[Records from a dataset]
· · · · ·

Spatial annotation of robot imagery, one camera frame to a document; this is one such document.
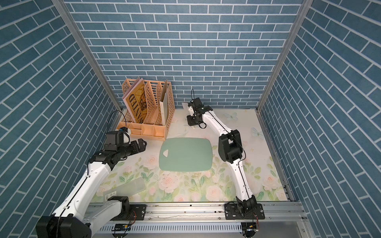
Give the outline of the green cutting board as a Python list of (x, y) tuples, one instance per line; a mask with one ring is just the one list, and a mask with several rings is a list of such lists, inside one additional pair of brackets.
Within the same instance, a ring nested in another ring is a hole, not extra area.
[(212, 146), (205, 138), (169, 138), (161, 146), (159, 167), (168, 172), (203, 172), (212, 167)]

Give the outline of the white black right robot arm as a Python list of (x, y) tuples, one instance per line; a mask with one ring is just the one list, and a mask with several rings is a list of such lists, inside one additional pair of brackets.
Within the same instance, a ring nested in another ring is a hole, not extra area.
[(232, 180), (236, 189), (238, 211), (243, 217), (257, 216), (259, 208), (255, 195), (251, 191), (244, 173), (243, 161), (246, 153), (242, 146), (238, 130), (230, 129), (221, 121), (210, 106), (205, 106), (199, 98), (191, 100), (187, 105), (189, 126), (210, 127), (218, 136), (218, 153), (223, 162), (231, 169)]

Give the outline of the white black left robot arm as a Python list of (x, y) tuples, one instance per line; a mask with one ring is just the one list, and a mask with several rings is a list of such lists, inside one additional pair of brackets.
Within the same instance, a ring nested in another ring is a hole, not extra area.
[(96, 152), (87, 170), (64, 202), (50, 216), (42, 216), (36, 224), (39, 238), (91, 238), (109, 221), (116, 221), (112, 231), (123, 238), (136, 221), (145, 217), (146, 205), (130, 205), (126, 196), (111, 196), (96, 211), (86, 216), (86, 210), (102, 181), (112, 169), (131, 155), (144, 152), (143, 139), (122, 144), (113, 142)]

· · · · ·

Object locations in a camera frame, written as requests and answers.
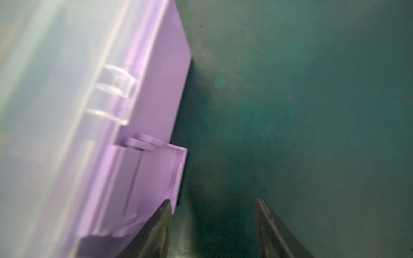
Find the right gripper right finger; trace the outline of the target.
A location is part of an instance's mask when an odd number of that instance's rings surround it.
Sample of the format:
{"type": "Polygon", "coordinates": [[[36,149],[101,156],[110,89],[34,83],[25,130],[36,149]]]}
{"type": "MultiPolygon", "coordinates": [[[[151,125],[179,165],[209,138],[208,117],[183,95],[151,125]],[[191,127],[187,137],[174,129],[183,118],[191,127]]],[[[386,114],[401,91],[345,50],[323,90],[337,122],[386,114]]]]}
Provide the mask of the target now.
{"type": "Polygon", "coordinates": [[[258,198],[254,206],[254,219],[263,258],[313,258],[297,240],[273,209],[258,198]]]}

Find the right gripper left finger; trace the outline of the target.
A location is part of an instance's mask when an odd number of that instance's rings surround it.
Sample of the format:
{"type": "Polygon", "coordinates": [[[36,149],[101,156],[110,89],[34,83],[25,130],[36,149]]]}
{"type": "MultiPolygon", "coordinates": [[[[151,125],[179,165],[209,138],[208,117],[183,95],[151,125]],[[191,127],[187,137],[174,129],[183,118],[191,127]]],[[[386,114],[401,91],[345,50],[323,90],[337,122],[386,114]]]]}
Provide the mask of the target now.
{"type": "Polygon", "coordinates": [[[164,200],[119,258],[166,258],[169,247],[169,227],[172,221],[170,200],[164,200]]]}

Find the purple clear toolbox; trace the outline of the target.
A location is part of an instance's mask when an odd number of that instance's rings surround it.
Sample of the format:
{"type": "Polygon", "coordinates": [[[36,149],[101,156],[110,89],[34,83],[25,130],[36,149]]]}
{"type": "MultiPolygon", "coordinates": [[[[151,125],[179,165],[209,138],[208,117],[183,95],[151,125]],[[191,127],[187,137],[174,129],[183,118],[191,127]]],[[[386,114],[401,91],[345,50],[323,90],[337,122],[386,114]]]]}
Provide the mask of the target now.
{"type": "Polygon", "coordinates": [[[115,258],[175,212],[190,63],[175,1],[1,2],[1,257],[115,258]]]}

· · · · ·

In the entries above, find each line with the word "inside" and copy it.

Give the outline of the green cutting board as a Python list of (x, y) tuples, one instance per line; a mask with one ring is just the one list, and a mask with several rings is a list of such lists, inside one additional pair of brackets.
Give the outline of the white black right robot arm as a Python list of (x, y) tuples, one instance per line; a mask with one ring is just the one list, and a mask with several rings is a list of such lists, inside one additional pair of brackets.
Give the outline of the white black left robot arm as a Python list of (x, y) tuples, one instance per line; a mask with one ring is just the one list, and a mask with several rings is a list of such lists, inside one additional pair of brackets.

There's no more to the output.